Keynote: law, policy and a hard look at implementation

Mfon Usoro, president, Chartered Institute of Logistics & Transport (CILT) Nigeria, in her keynote address, set the tone with the masterfully crafted theme, “Bridging Policy Gaps and Advancing Maritime Competitiveness: A Roadmap for Nigeria’s Future.” Her central argument: Nigeria already has many of the policies it needs; the gap is implementation.
She laid out a simple taxonomy of maritime business: ship ownership & operations at the centre, surrounded by maritime technology, seafaring manpower, ports & logistics, and supporting services (finance, law, insurance). “It is the crux of the matter. All the other ones around it operate around the main shipping itself,” she said.
On indigenous shipping, she was pointed and practical. Recalling the Obasanjo government’s ill-fated fleet purchase, she warned that “operation of a ship profitably is not like buying a car. You have to prepare the structure, the manpower, the marketing assessment, everything before you buy the ship to ensure the sustainability of the business.”

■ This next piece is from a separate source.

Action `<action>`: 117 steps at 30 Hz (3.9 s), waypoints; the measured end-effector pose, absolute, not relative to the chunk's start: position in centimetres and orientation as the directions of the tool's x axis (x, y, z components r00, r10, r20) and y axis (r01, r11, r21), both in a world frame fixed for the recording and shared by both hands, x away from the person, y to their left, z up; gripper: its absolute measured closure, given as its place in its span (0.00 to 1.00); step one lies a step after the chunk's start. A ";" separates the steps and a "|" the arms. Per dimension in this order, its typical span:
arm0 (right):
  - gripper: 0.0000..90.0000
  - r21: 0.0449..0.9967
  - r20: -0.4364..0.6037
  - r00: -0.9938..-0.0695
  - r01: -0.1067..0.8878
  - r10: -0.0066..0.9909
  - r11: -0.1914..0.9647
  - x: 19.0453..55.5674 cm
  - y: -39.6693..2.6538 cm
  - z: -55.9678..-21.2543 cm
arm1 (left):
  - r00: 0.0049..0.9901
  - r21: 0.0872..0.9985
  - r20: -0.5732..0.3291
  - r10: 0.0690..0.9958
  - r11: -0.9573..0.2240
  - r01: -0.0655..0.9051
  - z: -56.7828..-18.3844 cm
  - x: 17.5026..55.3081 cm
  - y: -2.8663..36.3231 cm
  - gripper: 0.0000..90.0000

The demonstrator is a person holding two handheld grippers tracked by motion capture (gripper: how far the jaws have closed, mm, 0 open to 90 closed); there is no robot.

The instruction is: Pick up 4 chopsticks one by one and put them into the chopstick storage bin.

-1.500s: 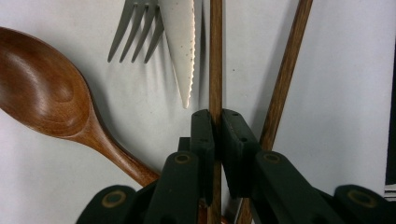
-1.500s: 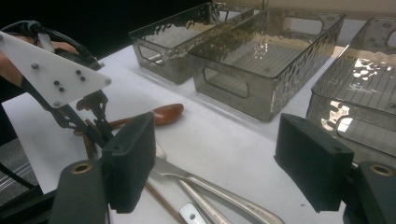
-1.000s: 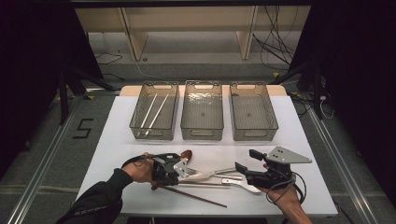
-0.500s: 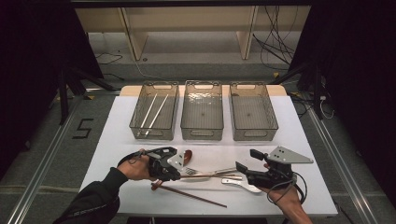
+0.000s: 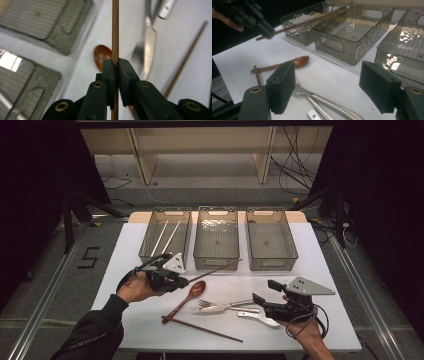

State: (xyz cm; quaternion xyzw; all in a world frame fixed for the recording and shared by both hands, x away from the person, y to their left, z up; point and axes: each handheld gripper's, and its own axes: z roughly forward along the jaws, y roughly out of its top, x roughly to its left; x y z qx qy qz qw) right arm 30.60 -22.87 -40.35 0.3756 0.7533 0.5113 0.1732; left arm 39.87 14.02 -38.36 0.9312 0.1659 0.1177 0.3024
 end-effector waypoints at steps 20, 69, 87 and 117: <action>0.33 0.900 0.123 -0.658 0.389 0.743 0.195 30.7 -22.9 -40.4 | 0.801 0.714 0.044 0.598 -0.579 0.393 -37.5 43.4 16.9 0.93; 0.33 0.902 0.130 -0.661 0.389 0.739 0.190 30.7 -22.9 -40.4 | 0.524 0.749 -0.051 0.850 -0.315 0.583 -38.7 53.0 22.0 0.93; 0.33 0.902 0.130 -0.663 0.389 0.737 0.190 30.7 -22.9 -40.4 | 0.488 0.717 -0.065 0.871 -0.299 0.629 -40.7 53.7 22.8 0.92; 0.33 0.903 0.126 -0.665 0.385 0.736 0.193 30.6 -22.8 -40.3 | 0.699 0.763 -0.091 0.709 -0.401 0.507 -37.6 45.4 18.9 0.28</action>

She rejected the narrative that Nigeria lacks policy: “I don’t agree that we don’t have policies. We have a lot of policies,” she said, citing the Nigerian Maritime Administration and Safety Agency (NIMASA) Act (2007) and the legal instruments that create incentives for Nigerian ownership (national-carrier status with 60% Nigerian ownership and 70% Nigerian officers, for example). Her challenge to the room: after enactment, where is the delivery?

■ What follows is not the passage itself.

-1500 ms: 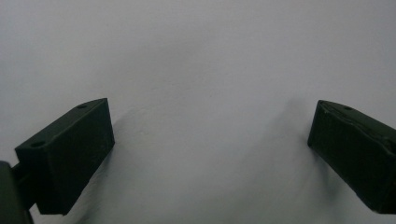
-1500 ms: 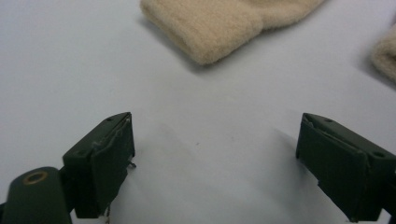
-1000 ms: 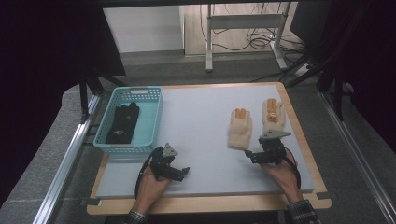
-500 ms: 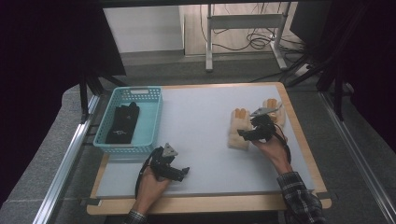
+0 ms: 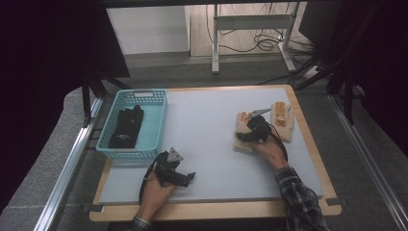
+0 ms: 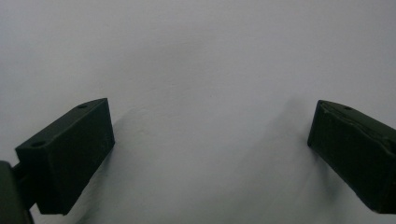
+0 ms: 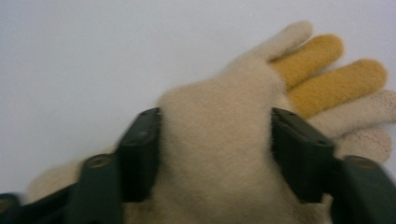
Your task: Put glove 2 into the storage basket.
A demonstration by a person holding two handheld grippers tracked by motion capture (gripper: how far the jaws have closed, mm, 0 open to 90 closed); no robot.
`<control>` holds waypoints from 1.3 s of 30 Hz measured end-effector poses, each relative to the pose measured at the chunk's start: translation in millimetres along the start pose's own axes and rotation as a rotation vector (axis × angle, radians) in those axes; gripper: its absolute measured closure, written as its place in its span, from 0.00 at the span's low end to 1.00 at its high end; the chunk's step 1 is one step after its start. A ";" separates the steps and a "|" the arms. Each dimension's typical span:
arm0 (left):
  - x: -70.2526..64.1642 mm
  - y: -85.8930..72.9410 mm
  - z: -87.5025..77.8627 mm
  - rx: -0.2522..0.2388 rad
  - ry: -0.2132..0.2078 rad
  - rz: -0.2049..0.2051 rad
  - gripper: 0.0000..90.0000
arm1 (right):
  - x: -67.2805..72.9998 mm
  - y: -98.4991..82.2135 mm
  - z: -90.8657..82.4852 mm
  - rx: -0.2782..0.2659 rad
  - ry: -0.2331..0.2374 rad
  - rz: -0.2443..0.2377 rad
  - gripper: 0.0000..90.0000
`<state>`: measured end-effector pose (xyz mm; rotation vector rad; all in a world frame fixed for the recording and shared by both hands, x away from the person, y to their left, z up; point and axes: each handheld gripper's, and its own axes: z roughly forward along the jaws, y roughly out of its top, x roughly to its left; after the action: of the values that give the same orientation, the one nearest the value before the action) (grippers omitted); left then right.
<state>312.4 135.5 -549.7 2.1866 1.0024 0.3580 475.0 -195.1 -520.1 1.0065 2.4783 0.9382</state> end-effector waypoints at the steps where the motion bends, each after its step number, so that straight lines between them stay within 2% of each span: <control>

She backed that diagnosis with market numbers: Q1 2025 merchandise trade stood at ₦38.30 trillion, of which crude accounted for ₦11.90 trillion – “there’s cargo outside of crude,” she emphasised – and the Nigerian Ports Authority (NPA) recorded 4,100 seagoing vessel calls in 2021, none flying the Nigerian flag.
Goodwill messages: private sector, states, and forwarders weigh in
The conference threaded practical examples through policy prescriptions.

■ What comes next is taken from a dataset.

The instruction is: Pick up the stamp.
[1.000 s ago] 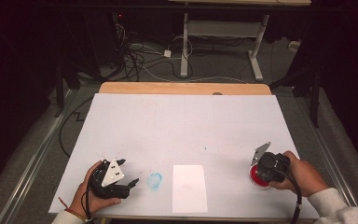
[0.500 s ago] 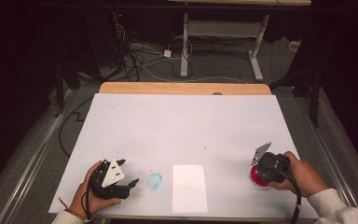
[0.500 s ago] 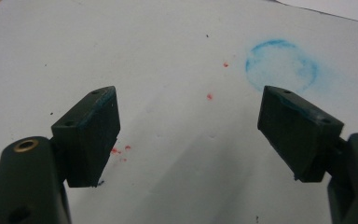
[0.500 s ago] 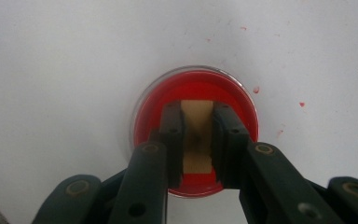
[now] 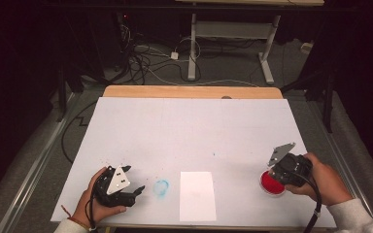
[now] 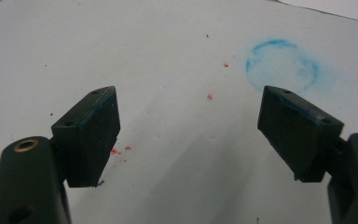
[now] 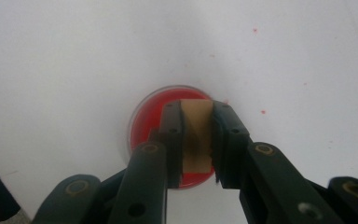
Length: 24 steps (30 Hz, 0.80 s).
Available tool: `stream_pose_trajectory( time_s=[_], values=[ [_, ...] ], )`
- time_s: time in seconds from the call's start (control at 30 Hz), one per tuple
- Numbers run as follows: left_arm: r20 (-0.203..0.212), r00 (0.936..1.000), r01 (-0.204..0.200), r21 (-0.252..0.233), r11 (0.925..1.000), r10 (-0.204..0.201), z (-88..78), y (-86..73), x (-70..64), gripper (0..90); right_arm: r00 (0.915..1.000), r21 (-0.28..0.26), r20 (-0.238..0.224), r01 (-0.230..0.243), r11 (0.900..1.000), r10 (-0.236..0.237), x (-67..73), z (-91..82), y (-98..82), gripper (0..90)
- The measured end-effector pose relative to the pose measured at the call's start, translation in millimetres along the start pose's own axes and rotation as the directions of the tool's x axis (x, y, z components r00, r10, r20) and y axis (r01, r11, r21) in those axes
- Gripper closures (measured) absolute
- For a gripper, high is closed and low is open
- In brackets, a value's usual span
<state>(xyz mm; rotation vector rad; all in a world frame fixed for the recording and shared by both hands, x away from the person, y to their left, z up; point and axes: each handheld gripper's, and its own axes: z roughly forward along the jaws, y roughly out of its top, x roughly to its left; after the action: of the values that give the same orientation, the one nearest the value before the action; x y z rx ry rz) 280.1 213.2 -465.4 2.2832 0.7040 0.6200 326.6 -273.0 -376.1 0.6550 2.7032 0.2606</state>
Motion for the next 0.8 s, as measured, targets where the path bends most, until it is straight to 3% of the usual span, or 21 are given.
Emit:
stream_pose_trajectory(
  time_s=[0.2, 0.53, 0.8],
  values=[
    [-0.002, 1.0000, 0.000, 0.000, 1.0000, 0.000, -0.2, -0.1, -0.1, 20.2, 0.9998, -0.002, 0.001, -0.018, 1.000, 0.018, -3.9, -6.2, 0.2, 76.7],
    [0.001, 1.0000, 0.000, 0.007, 1.0000, 0.000, 1.4, -0.2, -0.2, 20.2, 0.9981, 0.065, -0.050, -0.034, 0.997, 0.037, -3.5, 28.9, -7.6, 76.7],
    [0.001, 1.0000, 0.000, 0.010, 1.0000, 0.000, 1.9, -0.4, 0.1, 20.2, 0.9969, 0.080, -0.061, -0.044, 0.996, 0.049, -1.6, 38.2, -9.7, 76.8]
  ],
)
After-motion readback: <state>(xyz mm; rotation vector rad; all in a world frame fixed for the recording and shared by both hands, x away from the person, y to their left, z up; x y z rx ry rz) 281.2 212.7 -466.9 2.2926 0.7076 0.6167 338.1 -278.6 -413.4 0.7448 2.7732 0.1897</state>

Representing NLNG Shipping & Marine Services (NSML), Egbeyemi Oladipo, head of Business Development and Corporate Strategy, spoke for the group and for the absent managing director, Abdul Khadir Ahmed, stressing that policy must translate to technical capacity. NSML runs 13 vessels for clients and maintains a Maritime Centre of Excellence in Bonny – a model, he said, of deliberate domestic skill development: “With the right policy and the right skill set we can actually do it as a country.”
Anambra State’s commissioner for Transport, Patricia Igwebuike, pitched a subnational perspective. She called Onitsha River Port a priority and urged inter-agency collaboration and capacity building: “It’s not just that you have a river port… You must get the capacity building, the training, and the interaction with others in the sector.”
From the freight-forwarding community, Godfrey Emeka Nwosu, general secretary, National Association of Government Approved Freight Forwarders (NAGAFF), speaking for Tochukwu Ezisi, president, NAGAFF, said the sector’s future will be defined by “digital transformation, regulatory harmony and empowerment of local operators,” urging professionalism, transparency and partnership between government and private operators.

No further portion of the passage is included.